Copy every line from the material below that holds "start".

____________________

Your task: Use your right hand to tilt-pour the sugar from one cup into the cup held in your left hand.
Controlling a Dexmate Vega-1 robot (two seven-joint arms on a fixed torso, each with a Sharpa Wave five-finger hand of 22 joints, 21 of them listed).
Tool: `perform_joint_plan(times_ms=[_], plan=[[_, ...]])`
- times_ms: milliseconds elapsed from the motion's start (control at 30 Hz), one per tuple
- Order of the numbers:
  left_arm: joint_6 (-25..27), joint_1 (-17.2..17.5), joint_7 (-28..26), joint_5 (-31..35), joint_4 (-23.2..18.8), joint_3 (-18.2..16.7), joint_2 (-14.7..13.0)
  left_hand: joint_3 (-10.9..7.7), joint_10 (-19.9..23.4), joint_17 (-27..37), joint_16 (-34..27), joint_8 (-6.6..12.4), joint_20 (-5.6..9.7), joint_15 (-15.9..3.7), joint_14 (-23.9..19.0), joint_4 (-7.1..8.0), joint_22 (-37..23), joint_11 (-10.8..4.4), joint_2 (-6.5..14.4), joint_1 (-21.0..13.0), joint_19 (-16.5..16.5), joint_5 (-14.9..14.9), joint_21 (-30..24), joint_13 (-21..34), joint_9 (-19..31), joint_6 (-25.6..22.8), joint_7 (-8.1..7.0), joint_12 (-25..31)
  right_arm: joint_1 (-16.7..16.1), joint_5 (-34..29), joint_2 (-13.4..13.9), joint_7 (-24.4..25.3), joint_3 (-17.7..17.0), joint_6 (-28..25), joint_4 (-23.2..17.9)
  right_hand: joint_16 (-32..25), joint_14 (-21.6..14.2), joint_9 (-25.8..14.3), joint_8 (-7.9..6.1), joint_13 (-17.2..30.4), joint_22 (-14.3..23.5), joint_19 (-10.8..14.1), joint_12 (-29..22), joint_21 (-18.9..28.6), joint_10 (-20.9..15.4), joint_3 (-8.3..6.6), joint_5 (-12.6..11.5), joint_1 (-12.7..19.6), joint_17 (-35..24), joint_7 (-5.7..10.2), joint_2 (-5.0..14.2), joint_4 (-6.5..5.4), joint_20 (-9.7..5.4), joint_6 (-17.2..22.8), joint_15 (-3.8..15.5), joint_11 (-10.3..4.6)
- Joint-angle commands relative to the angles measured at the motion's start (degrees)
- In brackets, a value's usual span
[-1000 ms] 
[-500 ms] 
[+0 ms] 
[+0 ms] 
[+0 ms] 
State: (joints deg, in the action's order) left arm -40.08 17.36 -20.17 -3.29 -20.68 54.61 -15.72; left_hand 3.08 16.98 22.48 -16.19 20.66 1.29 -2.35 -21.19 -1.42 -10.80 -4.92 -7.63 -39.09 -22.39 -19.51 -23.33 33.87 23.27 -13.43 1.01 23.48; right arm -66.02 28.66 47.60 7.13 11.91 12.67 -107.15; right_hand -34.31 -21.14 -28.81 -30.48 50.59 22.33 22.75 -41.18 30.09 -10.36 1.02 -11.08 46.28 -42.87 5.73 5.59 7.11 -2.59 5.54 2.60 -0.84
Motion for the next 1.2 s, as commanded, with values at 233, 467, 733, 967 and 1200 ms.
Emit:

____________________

Problem solution →
- times_ms: milliseconds elapsed from the motion's start (control at 30 Hz), one per tuple
- Joint-angle commands relative to the angles measured at the motion's start (degrees)

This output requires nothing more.